# WHAT YOU WILL DO
Would you copy the lines below exactly and omit the images?

Start of GIVEN INFORMATION

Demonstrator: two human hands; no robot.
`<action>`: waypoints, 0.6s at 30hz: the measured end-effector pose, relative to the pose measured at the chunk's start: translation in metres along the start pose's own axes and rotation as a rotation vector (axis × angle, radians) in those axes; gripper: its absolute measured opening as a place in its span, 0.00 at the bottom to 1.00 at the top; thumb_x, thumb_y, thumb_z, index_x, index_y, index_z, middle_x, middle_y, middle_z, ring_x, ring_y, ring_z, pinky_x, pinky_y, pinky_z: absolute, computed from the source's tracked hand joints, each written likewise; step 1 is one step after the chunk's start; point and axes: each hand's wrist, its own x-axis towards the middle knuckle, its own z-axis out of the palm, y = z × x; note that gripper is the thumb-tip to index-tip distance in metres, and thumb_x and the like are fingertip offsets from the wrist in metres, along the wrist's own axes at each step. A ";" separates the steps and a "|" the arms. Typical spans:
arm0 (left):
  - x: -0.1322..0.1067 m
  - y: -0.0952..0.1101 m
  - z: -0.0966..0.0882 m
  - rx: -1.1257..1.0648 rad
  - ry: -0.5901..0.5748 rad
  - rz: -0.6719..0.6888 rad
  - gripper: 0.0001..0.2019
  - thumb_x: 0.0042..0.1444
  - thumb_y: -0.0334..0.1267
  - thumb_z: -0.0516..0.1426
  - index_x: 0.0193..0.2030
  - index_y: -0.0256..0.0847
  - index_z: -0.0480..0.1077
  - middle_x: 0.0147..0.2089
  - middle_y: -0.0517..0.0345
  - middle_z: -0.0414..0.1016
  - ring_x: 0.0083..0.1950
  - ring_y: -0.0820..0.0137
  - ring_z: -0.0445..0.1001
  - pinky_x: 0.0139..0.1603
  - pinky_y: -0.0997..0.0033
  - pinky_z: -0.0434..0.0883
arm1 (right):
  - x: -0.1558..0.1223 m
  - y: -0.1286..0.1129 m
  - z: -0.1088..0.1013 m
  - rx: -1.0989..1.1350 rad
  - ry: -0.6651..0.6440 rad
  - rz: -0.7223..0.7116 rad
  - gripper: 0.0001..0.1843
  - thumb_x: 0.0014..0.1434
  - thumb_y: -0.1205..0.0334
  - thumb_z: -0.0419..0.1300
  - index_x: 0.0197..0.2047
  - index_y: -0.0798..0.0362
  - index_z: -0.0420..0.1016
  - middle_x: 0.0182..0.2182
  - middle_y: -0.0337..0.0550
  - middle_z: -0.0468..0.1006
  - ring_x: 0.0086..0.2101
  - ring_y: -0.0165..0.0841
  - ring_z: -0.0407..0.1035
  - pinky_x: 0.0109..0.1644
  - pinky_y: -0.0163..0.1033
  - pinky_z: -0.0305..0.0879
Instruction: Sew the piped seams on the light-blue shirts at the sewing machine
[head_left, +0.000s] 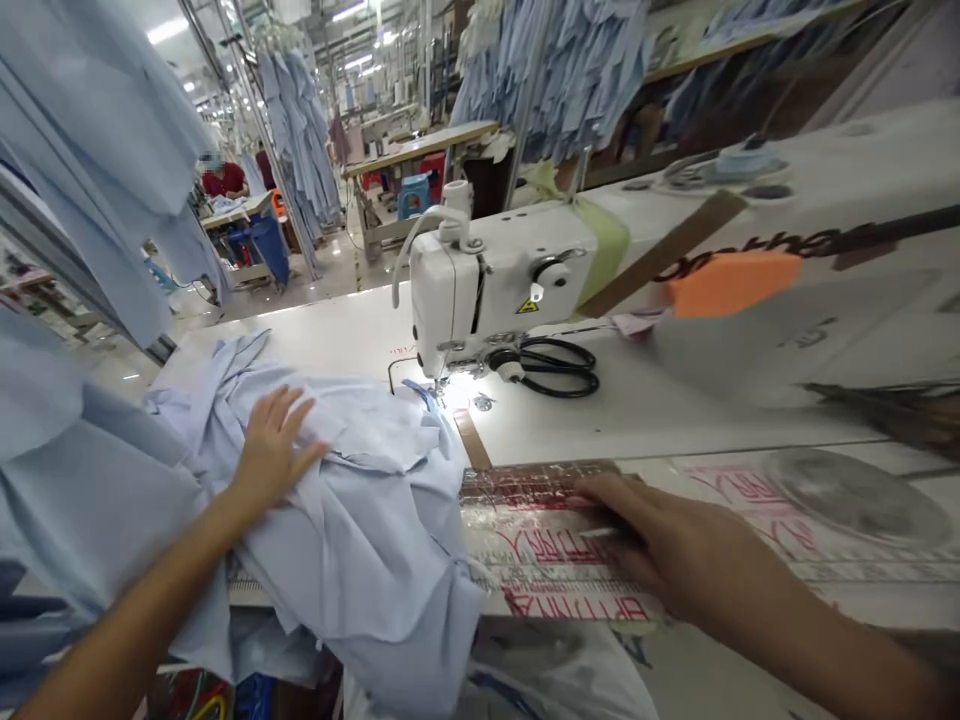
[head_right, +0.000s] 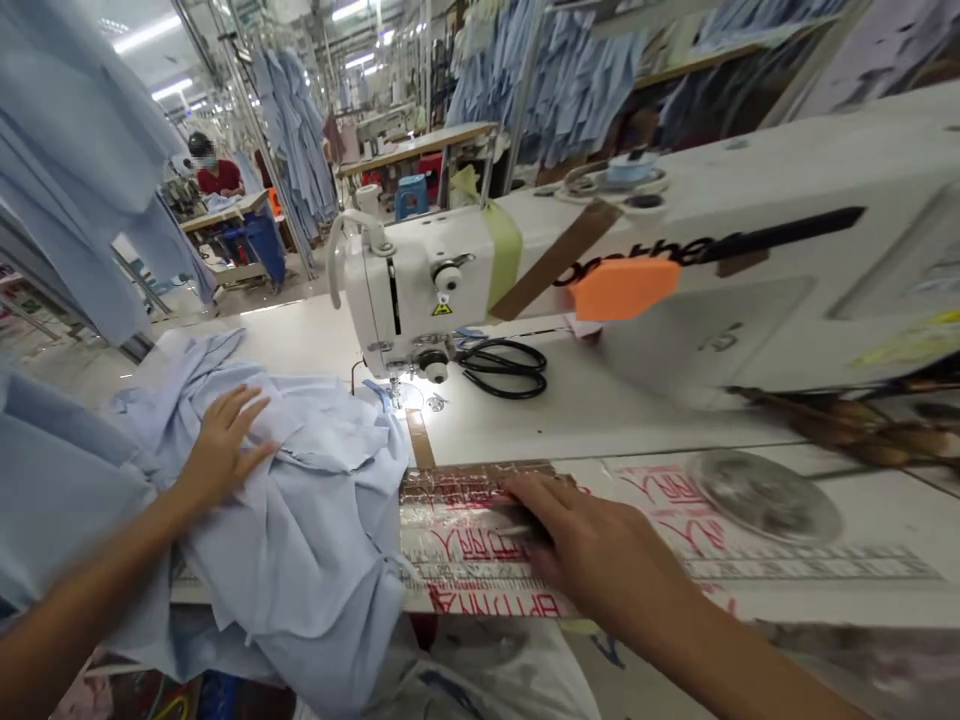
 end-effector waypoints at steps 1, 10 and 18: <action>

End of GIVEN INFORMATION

# RESPONSE TO THE TASK
Demonstrator: two human hands; no robot.
`<action>`: waypoints, 0.6s at 30hz: the measured end-effector pose, relative to the pose measured at the chunk's start: translation in metres along the start pose's own axes and rotation as a rotation vector (axis × angle, radians) in those axes; gripper: its absolute measured opening as a place in its span, 0.00 at the bottom to 1.00 at the top; thumb_x, thumb_y, thumb_z, index_x, index_y, index_z, middle_x, middle_y, middle_z, ring_x, ring_y, ring_z, pinky_x, pinky_y, pinky_z: absolute, computed from the source's tracked hand joints, each written likewise; step 1 is one step after the chunk's start; point and axes: each hand's wrist, its own x-axis towards the middle knuckle, its own z-axis out of the palm, y = z × x; note that gripper is the thumb-tip to index-tip distance in metres, and thumb_x and the like are fingertip offsets from the wrist in metres, along the wrist's own axes at each step. A ";" separates the steps and a "|" the arms. Typical spans:
arm0 (left):
  - x: -0.1322..0.1067 m
  - y: -0.0952..0.1101 m
  - z: -0.0966..0.0882 m
  - rx: -1.1257..1.0648 rad
  - ry: -0.5901..0.5748 rad
  - rz: -0.6719..0.6888 rad
  - gripper: 0.0001..0.2019
  - thumb_x: 0.0042..0.1444
  - thumb_y: -0.0334..0.1267
  - thumb_z: -0.0516..0.1426
  - index_x: 0.0193..0.2030
  - index_y: -0.0256..0.0847
  - index_z: -0.0480..0.1077
  - middle_x: 0.0147..0.2089
  - middle_y: -0.0517..0.0345
  - middle_z: -0.0414..0.1016
  - ring_x: 0.0083..0.1950
  - ring_y: -0.0820..0.0137
  - ring_z: -0.0445..0.1001
  - pinky_x: 0.0139..0.1603
  - pinky_y: -0.0997..0.0033
  - pinky_z: -0.0434..0.0883
arm1 (right):
  - x: -0.1558..0.1223 m
  - y: -0.1286..0.1129 m
  - z: -0.1088..0.1013 m
  - rx: -1.0989..1.1350 rad
  - ry: -0.6651..0.6440 rad
  - rz: -0.7223..0.7116 rad
  - gripper: 0.0001..0.1843
  - thumb_x: 0.0014..0.1434
  - thumb_y: -0.1205..0.0334
  - thumb_z: -0.0419..0.1300
  - index_x: 0.0197..0.2047
  - index_y: -0.0798..0.0362
  - index_z: -0.0420..0.1016
  - middle_x: 0.0182..0.2182
  - middle_y: -0.0337..0.0550
  - middle_z: -0.0468..0.1006
  - ring_x: 0.0086..0.2101
  - ring_y: -0.0165..0.0841
  - ring_z: -0.0407..0.1035
  - pinky_x: 0.0109..0.1644
  - pinky_y: -0.0163..0.1033
  - pinky_z: -0.0305..0.0879
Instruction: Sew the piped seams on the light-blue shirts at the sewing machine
[head_left, +0.000s] 
[head_right, +0.000s] 
 end-effector waypoints at steps 1, 10 and 18: <action>

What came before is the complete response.